TASK GOAL:
Pictures are to be left out. Return exactly the lines below from the one with "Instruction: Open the" up to and including the one with "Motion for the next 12".

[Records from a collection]
________________________________________

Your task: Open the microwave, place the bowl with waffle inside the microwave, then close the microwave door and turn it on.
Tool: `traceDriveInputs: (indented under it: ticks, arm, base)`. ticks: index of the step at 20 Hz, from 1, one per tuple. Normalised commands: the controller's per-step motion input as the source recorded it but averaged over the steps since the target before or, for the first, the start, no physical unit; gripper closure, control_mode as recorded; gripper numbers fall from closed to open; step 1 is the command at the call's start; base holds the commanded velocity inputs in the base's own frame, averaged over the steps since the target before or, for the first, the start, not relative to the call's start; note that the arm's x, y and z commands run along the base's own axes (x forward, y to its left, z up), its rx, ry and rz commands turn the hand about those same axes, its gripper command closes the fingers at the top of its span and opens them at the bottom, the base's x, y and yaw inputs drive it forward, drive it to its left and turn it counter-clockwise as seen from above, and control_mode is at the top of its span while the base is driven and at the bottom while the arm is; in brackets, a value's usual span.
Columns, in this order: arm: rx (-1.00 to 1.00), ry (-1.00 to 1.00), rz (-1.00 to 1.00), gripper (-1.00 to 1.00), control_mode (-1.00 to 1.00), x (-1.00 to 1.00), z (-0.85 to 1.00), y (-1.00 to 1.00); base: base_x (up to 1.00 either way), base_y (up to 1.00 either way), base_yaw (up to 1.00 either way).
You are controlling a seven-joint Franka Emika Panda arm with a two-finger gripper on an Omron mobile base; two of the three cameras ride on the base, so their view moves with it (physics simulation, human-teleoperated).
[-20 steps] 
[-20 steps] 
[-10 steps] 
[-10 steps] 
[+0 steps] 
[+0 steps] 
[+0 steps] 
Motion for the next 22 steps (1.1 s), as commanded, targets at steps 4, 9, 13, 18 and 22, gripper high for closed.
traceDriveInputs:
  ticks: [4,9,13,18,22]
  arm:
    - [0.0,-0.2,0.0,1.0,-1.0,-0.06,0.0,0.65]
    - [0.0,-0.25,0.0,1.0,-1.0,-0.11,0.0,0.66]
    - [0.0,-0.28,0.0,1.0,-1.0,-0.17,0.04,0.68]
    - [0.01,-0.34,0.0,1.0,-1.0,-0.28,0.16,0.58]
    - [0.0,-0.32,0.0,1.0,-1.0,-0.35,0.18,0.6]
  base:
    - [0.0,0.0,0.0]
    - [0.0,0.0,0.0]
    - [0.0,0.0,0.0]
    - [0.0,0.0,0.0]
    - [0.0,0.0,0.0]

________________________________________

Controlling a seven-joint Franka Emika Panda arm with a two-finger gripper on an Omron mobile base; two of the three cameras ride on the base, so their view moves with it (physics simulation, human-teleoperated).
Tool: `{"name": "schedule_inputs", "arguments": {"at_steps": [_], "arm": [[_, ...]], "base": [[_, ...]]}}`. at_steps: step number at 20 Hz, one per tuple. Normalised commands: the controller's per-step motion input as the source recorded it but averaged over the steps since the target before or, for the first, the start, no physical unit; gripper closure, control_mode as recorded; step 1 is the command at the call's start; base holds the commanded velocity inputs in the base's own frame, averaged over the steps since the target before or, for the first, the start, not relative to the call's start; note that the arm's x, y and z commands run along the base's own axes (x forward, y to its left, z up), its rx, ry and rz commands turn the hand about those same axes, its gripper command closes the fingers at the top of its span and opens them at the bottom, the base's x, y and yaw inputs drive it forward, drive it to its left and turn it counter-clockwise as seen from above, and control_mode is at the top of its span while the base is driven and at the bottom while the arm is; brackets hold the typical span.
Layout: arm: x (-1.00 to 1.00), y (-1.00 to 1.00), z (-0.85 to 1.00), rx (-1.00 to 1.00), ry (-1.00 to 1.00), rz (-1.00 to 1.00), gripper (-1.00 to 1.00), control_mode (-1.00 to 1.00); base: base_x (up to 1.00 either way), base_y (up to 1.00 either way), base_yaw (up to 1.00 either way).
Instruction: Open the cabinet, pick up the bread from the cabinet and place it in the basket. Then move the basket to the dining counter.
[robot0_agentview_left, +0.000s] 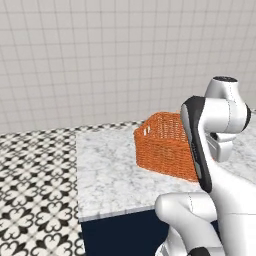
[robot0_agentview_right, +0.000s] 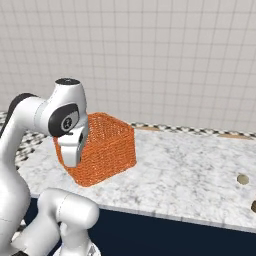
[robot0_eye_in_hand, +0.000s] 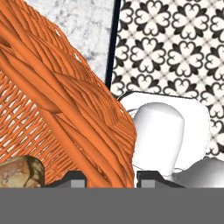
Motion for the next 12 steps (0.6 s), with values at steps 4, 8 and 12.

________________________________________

EXERCISE OUTPUT:
Instruction: Open the cabinet, pick up the bread from the cabinet and place it in the basket. Then move the basket to the dining counter.
[robot0_agentview_left, +0.000s] 
[robot0_agentview_right, +0.000s] 
[robot0_eye_in_hand, +0.000s] 
Motion for the next 12 steps (0.6 s), with values at steps 4, 8 and 12.

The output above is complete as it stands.